The New York-based company, which acquired Canadian Bitcoin exchange CAVIRTEX earlier this year, said in a corporate blog post published Tuesday that it is now authorized to legally service New York customers during the BitLicense application review process and residents of the state are welcome to open an account with the exchange.
The company said the move highlights its commitment to providing sustainable coverage to New York customers. “While we serve a global user base of bitcoin trades, New York has long been Coinsetter’s home,” said CEO Jaron Lukasiewicz in the blog post. “We are happy to announce that Coinsetter will continue to be headquartered in New York City, a global capital of banking and financial technology, and to serve customers throughout New York State.”

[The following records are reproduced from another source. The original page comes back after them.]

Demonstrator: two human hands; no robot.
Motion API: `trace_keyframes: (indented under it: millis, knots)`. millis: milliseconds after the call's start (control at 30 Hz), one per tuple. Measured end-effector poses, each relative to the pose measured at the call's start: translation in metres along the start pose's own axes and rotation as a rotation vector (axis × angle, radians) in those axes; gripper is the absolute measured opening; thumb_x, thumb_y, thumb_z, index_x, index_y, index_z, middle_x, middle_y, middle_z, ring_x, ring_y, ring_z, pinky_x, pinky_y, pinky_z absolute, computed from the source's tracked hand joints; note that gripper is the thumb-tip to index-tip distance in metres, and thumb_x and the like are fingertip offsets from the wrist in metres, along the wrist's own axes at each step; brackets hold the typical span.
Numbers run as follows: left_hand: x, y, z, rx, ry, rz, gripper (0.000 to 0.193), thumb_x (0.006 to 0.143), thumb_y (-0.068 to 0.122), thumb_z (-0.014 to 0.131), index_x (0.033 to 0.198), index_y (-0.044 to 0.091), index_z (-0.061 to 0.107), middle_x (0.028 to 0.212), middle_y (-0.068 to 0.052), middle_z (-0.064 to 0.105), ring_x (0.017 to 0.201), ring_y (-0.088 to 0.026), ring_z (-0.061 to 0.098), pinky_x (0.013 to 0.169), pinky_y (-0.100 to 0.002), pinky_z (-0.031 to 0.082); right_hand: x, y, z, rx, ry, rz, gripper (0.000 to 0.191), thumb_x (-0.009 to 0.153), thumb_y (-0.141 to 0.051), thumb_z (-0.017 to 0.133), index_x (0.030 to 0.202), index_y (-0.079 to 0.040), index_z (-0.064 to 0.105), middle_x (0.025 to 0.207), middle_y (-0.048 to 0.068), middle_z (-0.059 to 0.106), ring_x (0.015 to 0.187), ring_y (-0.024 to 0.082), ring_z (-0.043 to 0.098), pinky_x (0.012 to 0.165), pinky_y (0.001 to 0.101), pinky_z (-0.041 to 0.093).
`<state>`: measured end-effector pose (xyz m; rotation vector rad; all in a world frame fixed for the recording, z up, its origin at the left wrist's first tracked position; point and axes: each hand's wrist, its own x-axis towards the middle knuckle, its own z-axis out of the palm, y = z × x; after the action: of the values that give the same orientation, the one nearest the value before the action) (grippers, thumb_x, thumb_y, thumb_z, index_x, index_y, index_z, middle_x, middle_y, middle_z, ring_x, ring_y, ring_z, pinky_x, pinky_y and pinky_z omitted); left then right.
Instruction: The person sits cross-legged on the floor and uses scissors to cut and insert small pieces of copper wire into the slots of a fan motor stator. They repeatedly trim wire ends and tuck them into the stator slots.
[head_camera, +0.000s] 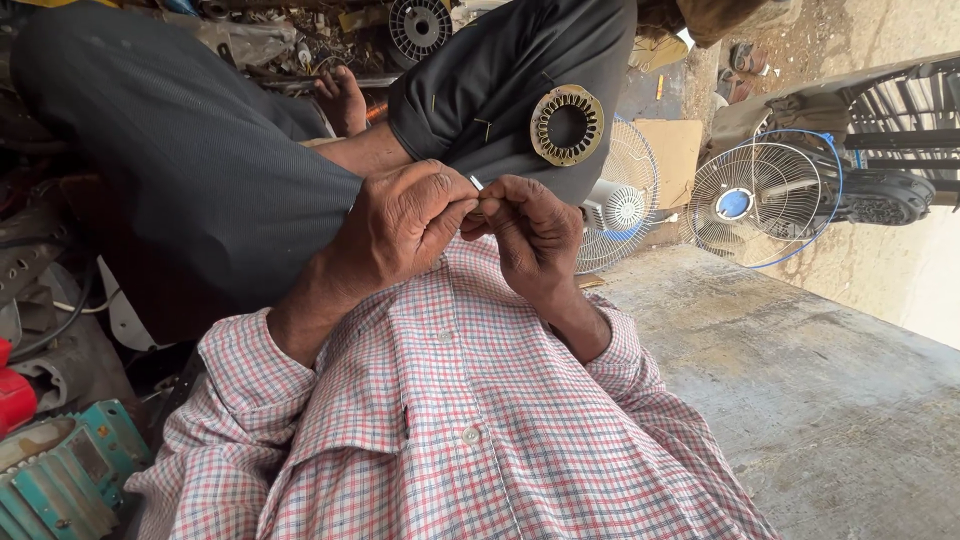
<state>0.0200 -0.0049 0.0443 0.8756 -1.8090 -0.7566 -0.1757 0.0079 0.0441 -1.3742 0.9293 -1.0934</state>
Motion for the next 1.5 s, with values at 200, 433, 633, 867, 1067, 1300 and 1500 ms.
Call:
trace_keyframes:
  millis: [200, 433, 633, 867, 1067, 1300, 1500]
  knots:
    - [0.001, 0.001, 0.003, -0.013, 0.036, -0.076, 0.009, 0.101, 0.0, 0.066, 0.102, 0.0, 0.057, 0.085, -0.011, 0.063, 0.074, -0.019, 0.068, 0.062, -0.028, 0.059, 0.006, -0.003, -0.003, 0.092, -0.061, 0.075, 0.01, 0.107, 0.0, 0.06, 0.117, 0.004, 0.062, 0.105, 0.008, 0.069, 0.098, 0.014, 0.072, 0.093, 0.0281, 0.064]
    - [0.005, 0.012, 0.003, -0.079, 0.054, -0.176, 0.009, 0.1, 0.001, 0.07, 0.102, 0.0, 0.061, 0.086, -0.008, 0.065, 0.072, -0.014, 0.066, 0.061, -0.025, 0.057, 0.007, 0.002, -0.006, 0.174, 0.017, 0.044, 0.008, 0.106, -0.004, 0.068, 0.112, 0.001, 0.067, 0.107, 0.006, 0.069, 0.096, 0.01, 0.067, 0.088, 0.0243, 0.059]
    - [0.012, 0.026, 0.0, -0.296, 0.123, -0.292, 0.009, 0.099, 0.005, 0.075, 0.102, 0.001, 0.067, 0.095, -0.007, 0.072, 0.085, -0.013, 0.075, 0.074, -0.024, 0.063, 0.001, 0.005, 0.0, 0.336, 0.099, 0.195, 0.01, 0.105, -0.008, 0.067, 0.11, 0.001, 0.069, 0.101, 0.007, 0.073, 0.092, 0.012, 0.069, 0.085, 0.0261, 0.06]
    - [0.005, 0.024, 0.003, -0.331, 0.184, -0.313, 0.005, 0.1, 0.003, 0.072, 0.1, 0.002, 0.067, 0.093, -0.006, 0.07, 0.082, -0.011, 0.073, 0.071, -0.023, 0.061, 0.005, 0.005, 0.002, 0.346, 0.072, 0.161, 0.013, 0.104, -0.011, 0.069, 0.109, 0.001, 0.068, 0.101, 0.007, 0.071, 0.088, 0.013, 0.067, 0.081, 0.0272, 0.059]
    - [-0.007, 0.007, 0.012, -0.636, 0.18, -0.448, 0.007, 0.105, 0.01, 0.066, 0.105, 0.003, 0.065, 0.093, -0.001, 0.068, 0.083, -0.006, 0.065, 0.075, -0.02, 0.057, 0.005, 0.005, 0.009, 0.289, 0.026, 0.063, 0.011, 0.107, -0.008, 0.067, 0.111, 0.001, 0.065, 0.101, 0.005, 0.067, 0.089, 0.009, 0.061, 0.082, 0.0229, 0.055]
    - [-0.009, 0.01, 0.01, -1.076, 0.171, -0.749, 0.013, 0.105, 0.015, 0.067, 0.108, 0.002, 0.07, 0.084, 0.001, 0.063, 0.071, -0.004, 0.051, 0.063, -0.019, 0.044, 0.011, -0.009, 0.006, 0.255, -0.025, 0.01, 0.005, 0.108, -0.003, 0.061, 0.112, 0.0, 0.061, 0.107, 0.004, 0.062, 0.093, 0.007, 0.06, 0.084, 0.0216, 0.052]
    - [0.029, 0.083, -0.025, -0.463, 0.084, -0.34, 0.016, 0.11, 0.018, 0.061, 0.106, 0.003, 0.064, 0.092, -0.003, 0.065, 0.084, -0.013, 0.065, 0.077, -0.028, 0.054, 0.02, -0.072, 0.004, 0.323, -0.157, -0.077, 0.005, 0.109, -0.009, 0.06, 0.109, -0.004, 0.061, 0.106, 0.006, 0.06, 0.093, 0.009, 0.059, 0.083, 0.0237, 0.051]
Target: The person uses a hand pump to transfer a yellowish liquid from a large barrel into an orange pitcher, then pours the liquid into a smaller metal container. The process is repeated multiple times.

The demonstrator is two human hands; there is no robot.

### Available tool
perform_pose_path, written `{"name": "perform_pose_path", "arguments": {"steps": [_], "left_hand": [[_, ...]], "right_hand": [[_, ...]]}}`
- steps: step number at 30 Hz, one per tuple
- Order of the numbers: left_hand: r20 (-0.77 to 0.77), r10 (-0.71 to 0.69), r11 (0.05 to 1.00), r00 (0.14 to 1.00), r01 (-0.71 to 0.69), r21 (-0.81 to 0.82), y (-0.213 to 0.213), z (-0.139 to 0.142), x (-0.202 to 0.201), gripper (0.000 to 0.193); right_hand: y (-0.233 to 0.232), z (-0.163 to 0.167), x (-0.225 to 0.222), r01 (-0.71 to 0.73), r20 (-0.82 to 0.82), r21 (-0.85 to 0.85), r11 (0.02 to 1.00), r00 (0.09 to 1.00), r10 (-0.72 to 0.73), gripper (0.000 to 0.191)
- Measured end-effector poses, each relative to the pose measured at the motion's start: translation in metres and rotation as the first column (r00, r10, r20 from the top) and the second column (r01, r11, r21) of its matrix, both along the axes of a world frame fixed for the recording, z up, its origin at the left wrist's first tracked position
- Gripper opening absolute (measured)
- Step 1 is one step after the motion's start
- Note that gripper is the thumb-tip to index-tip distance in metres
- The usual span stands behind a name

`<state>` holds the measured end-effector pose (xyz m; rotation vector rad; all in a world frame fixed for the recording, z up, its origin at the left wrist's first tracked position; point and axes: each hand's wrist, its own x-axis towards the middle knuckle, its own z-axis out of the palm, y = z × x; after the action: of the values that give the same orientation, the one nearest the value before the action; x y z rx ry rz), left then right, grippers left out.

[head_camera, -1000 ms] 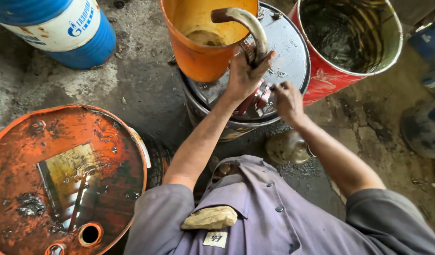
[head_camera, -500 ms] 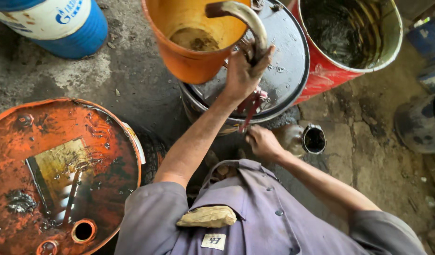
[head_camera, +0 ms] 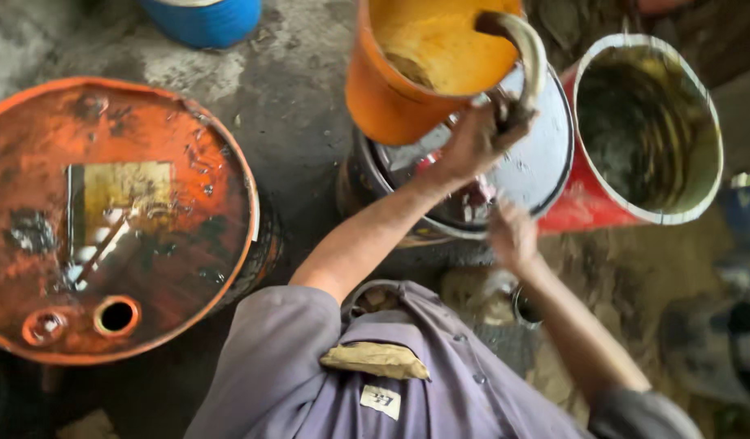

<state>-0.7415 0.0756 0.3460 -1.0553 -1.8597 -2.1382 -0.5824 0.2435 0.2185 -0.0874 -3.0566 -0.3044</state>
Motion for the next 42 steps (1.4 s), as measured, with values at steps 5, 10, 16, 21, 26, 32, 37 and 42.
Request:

Lukasiewicz added, “While sometimes a controversial topic in our industry, regulatory licensing is a requirement for bitcoin exchanges in some states. Fulfilling our licensing requirements plays an important role in providing sustainable service to customers over the long term. Some exchanges have decided to discontinue operations in New York. We will take a more difficult path in order to make sure New York residents continue to have a high quality bitcoin exchange available to them.”
Meanwhile, Bitcoin wallet provider Airbitz said in an open letter to all New York residents that, luckily, it is not affected by BitLicense, nor it is going anywhere. New York users can access Airbitz just like anyone else in the world with Internet access can.
Why? “Because we are decentralized,” said the San Diego-based Airbitz in its letter, published Tuesday. “We don’t hold your Bitcoin. You do. It’s in your control at all times. It’s expensive to hold someone else’s money and we will continue to see states pass bills like this for any companies that do.”
Written by CEO Paul Puey, the letter stated, “With all the companies announcing these restrictions today, it should remind the community of the importance to be, and to support, decentralization. Bitcoin was intended to give people true control and access to their money and every time we use a centralized service, we aren’t truly using Bitcoin.”
Airbitz told New York not to worry. “You will always be able to find decentralized companies to work with. If the company has to comply with regulations, there is a good chance they maintain control of your money, and in the end that’s just not what Bitcoin was meant to be.”